:: THE DATA
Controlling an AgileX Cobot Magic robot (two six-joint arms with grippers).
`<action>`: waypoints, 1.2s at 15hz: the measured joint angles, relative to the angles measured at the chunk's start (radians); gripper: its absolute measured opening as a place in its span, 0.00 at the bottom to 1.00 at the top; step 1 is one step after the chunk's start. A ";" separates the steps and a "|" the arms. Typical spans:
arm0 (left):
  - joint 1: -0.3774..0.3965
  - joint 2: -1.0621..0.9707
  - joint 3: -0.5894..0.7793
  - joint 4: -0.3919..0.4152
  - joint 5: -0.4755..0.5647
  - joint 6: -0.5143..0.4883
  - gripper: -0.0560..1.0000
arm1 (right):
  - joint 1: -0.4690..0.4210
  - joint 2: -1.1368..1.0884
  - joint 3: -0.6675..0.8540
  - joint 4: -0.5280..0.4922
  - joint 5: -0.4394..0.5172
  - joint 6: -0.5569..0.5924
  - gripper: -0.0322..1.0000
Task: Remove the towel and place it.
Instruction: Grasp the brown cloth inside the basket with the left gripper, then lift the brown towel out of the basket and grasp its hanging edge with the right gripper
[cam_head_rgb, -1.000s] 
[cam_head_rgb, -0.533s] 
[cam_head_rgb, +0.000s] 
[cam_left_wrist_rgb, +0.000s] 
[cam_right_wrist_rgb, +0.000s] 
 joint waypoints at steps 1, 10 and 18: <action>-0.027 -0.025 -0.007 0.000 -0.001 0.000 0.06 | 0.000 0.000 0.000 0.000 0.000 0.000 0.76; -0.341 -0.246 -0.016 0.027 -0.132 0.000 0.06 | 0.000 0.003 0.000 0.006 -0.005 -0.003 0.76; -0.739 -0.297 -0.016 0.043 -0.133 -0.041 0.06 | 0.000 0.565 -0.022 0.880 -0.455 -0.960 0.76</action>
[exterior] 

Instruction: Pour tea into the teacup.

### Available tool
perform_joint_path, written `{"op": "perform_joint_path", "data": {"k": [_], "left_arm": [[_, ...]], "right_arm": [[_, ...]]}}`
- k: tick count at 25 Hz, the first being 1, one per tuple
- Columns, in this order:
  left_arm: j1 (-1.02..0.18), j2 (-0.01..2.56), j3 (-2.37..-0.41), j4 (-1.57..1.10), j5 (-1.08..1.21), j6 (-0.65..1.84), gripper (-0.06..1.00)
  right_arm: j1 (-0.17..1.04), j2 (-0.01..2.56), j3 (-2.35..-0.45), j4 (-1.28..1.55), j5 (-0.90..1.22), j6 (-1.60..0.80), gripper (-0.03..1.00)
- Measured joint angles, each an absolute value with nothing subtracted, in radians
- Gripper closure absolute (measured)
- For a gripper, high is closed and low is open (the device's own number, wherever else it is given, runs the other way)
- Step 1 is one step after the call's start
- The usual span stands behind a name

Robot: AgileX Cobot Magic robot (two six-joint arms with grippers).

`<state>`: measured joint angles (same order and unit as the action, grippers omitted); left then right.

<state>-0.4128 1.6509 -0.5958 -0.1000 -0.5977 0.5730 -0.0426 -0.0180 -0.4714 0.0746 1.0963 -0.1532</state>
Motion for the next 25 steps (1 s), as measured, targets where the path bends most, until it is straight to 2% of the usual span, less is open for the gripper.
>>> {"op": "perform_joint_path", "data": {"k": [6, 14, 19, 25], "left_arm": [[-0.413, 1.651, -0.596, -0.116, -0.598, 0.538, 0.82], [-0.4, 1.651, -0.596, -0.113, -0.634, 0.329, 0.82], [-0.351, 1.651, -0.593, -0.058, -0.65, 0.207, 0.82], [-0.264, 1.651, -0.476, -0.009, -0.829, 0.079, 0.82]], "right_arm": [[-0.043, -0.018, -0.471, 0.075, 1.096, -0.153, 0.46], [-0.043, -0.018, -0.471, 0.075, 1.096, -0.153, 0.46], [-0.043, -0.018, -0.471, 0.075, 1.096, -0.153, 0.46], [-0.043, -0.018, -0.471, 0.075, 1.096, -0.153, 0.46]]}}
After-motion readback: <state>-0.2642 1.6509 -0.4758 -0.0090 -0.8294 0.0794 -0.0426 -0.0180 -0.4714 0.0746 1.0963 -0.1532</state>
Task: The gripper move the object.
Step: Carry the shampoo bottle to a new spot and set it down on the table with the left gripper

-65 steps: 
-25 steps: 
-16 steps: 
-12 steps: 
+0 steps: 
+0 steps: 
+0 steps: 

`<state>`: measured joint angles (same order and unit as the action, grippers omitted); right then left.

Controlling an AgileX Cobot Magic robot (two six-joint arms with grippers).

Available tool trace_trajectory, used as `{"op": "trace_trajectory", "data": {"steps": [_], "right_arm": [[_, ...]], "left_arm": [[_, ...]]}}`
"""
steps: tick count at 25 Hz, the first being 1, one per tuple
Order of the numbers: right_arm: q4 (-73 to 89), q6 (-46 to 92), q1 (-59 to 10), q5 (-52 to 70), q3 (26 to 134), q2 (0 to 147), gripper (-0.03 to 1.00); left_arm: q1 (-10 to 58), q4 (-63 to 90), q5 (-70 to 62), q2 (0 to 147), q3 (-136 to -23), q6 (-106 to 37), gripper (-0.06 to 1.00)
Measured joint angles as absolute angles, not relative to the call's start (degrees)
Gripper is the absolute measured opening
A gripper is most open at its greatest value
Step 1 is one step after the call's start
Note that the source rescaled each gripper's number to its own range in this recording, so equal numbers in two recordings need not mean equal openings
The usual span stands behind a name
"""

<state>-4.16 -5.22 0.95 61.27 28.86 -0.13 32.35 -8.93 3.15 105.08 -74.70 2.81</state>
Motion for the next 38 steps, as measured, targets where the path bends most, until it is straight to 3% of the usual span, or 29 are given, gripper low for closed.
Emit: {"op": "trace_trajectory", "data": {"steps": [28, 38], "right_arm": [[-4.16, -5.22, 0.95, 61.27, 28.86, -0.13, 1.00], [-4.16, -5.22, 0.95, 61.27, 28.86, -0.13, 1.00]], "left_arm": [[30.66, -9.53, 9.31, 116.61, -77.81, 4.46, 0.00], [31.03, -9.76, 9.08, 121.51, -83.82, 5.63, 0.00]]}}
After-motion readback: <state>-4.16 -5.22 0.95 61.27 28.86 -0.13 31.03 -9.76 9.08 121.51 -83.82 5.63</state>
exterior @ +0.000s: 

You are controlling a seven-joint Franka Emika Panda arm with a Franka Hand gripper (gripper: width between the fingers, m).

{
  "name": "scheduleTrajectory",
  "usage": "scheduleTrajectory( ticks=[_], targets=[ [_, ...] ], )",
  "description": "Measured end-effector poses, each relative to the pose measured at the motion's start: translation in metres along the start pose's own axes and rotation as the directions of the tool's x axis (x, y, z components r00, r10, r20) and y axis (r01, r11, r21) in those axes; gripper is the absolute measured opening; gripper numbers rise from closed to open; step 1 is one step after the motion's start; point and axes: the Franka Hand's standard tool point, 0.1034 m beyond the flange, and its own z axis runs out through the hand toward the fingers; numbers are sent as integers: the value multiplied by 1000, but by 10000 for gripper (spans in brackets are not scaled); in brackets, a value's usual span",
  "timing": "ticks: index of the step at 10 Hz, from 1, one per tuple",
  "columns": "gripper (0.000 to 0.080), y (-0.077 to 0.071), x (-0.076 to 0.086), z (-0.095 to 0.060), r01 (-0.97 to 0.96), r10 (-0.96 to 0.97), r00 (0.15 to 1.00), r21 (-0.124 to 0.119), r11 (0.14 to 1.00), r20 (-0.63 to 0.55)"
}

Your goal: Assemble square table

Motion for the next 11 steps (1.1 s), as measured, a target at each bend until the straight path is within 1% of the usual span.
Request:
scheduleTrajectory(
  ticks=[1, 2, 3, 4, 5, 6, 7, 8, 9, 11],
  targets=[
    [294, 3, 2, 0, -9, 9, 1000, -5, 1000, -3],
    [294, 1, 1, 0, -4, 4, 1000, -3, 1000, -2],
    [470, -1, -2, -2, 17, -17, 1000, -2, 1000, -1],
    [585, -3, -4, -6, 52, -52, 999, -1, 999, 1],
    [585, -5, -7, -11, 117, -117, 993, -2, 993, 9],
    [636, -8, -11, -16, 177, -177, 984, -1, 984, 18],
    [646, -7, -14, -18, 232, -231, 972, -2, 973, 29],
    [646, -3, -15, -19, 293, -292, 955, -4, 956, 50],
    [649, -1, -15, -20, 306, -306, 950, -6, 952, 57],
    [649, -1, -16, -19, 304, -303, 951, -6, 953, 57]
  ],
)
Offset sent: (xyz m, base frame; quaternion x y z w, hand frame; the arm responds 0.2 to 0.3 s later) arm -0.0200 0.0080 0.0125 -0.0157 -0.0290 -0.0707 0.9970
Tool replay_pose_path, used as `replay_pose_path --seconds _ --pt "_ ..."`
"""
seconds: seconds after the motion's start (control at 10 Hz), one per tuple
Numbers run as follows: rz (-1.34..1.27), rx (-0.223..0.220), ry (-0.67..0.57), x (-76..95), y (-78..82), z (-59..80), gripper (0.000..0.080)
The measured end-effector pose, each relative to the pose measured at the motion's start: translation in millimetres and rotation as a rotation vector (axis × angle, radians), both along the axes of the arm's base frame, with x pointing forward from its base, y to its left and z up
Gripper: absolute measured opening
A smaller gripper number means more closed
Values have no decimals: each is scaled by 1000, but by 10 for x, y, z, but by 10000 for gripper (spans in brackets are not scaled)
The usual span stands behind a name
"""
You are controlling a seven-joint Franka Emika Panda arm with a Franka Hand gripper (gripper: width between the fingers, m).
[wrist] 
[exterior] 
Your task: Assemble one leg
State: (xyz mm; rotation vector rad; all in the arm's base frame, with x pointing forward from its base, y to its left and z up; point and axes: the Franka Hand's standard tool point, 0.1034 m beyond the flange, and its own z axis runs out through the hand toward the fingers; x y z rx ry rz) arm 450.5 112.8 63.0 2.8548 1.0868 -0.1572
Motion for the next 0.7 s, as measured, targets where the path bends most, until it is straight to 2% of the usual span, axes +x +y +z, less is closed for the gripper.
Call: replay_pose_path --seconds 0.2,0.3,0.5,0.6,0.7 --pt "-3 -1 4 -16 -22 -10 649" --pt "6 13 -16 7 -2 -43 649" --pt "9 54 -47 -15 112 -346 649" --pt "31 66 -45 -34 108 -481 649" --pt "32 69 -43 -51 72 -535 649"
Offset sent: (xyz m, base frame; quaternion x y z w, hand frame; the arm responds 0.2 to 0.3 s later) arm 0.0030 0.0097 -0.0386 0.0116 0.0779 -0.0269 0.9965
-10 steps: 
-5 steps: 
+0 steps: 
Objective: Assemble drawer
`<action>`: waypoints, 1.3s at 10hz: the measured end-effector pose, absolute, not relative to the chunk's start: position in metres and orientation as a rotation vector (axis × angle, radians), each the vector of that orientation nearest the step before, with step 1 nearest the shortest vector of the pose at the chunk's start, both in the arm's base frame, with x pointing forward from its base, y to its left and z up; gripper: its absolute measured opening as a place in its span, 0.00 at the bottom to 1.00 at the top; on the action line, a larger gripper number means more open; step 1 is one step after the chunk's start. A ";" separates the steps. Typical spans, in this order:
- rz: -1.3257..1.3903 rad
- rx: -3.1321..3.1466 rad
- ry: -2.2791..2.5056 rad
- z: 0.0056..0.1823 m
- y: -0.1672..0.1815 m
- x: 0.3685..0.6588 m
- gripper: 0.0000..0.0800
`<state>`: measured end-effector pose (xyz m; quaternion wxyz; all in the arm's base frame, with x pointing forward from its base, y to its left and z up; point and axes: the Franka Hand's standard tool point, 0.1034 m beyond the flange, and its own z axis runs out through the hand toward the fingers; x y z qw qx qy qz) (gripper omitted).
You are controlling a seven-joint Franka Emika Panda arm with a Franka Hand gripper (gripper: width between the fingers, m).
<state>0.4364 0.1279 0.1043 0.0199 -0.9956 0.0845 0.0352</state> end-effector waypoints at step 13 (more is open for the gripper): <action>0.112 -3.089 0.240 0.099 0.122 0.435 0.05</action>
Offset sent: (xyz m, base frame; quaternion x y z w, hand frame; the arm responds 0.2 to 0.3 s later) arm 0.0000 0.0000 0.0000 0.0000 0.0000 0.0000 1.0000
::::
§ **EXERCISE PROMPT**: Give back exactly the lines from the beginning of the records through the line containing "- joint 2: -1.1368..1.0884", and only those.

§ **REPLY**:
Controlling an AgileX Cobot Magic robot (two six-joint arms with grippers).
`<action>`: waypoints, 1.2s at 15hz: the measured joint angles, relative to the angles measured at the chunk's start (radians); gripper: its absolute measured opening as a place in its span, 0.00 at the bottom to 1.00 at the top; step 1 is one step after the chunk's start. A ";" separates the steps and a "|" the arms. Typical spans:
arm0 (left):
  - joint 1: -0.3774..0.3965
  - joint 2: -1.0621..0.9707
  - joint 3: -0.5894..0.7793
  - joint 4: -0.3919..0.4152
  - joint 5: -0.4755..0.5647
  - joint 6: -0.5143..0.4883
  - gripper: -0.0560..1.0000
arm1 (right):
  - joint 1: -0.4690..0.4210
  - joint 2: -1.1368..1.0884

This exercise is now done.